___ Task material ___
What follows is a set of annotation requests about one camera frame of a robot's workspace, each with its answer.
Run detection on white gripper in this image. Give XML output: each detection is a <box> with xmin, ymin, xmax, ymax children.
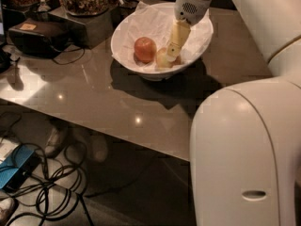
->
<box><xmin>166</xmin><ymin>0</ymin><xmax>210</xmax><ymax>62</ymax></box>

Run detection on yellow-green apple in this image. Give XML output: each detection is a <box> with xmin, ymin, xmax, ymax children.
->
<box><xmin>155</xmin><ymin>47</ymin><xmax>181</xmax><ymax>70</ymax></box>

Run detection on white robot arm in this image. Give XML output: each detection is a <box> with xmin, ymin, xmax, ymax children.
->
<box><xmin>190</xmin><ymin>0</ymin><xmax>301</xmax><ymax>226</ymax></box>

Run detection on red apple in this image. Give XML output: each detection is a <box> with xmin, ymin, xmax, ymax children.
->
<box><xmin>134</xmin><ymin>37</ymin><xmax>157</xmax><ymax>63</ymax></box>

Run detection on white bowl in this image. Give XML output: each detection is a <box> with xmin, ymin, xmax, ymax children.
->
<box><xmin>110</xmin><ymin>2</ymin><xmax>214</xmax><ymax>82</ymax></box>

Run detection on white paper liner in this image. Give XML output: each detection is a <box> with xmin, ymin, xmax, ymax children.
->
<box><xmin>112</xmin><ymin>0</ymin><xmax>212</xmax><ymax>73</ymax></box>

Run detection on black cup with scoop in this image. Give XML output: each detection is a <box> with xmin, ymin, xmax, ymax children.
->
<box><xmin>111</xmin><ymin>0</ymin><xmax>138</xmax><ymax>28</ymax></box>

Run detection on metal scoop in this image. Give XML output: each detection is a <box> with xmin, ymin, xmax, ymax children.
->
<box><xmin>38</xmin><ymin>0</ymin><xmax>51</xmax><ymax>12</ymax></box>

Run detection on black box device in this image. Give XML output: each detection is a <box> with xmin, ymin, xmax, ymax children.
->
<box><xmin>8</xmin><ymin>19</ymin><xmax>70</xmax><ymax>58</ymax></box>

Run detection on white shoe under table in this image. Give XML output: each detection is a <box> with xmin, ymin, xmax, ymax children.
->
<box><xmin>44</xmin><ymin>127</ymin><xmax>67</xmax><ymax>158</ymax></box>

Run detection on blue box on floor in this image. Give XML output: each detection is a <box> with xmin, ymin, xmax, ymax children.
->
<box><xmin>0</xmin><ymin>145</ymin><xmax>38</xmax><ymax>192</ymax></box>

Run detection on white shoe at corner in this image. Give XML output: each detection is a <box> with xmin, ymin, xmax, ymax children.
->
___
Exercise:
Above are the records; return them exactly, minus the pictures.

Written answer:
What follows is a set of annotation requests about one camera frame of a robot's workspace, each with its answer.
Run detection on white gripper in this image. Give XML output: each detection is a <box> with xmin, ymin, xmax, ymax children.
->
<box><xmin>166</xmin><ymin>0</ymin><xmax>210</xmax><ymax>62</ymax></box>

Run detection on yellow-green apple in this image. Give XML output: each detection is a <box> with xmin, ymin, xmax, ymax children.
->
<box><xmin>155</xmin><ymin>47</ymin><xmax>181</xmax><ymax>70</ymax></box>

Run detection on white robot arm in this image. Give XML output: each detection is a <box> with xmin, ymin, xmax, ymax children.
->
<box><xmin>190</xmin><ymin>0</ymin><xmax>301</xmax><ymax>226</ymax></box>

Run detection on red apple in this image. Give XML output: each detection is a <box> with xmin, ymin, xmax, ymax children.
->
<box><xmin>134</xmin><ymin>37</ymin><xmax>157</xmax><ymax>63</ymax></box>

Run detection on white bowl in this image. Give XML output: each detection is a <box> with xmin, ymin, xmax, ymax children.
->
<box><xmin>110</xmin><ymin>2</ymin><xmax>214</xmax><ymax>82</ymax></box>

Run detection on white paper liner in this image. Give XML output: each detection is a <box> with xmin, ymin, xmax, ymax children.
->
<box><xmin>112</xmin><ymin>0</ymin><xmax>212</xmax><ymax>73</ymax></box>

Run detection on black cup with scoop in this image. Give XML output: each detection is a <box> with xmin, ymin, xmax, ymax children.
->
<box><xmin>111</xmin><ymin>0</ymin><xmax>138</xmax><ymax>28</ymax></box>

Run detection on metal scoop in this image. Give XML output: each detection is a <box> with xmin, ymin, xmax, ymax children.
->
<box><xmin>38</xmin><ymin>0</ymin><xmax>51</xmax><ymax>12</ymax></box>

Run detection on black box device in this image. Give XML output: each detection is a <box> with xmin, ymin, xmax, ymax children.
->
<box><xmin>8</xmin><ymin>19</ymin><xmax>70</xmax><ymax>58</ymax></box>

Run detection on white shoe under table in this image. Give XML output: each detection is a <box> with xmin, ymin, xmax, ymax children.
->
<box><xmin>44</xmin><ymin>127</ymin><xmax>67</xmax><ymax>158</ymax></box>

Run detection on blue box on floor in this image. Give XML output: each detection is a <box> with xmin, ymin, xmax, ymax children.
->
<box><xmin>0</xmin><ymin>145</ymin><xmax>38</xmax><ymax>192</ymax></box>

Run detection on white shoe at corner in this image. Give XML output: each detection is a <box> with xmin, ymin, xmax, ymax children.
->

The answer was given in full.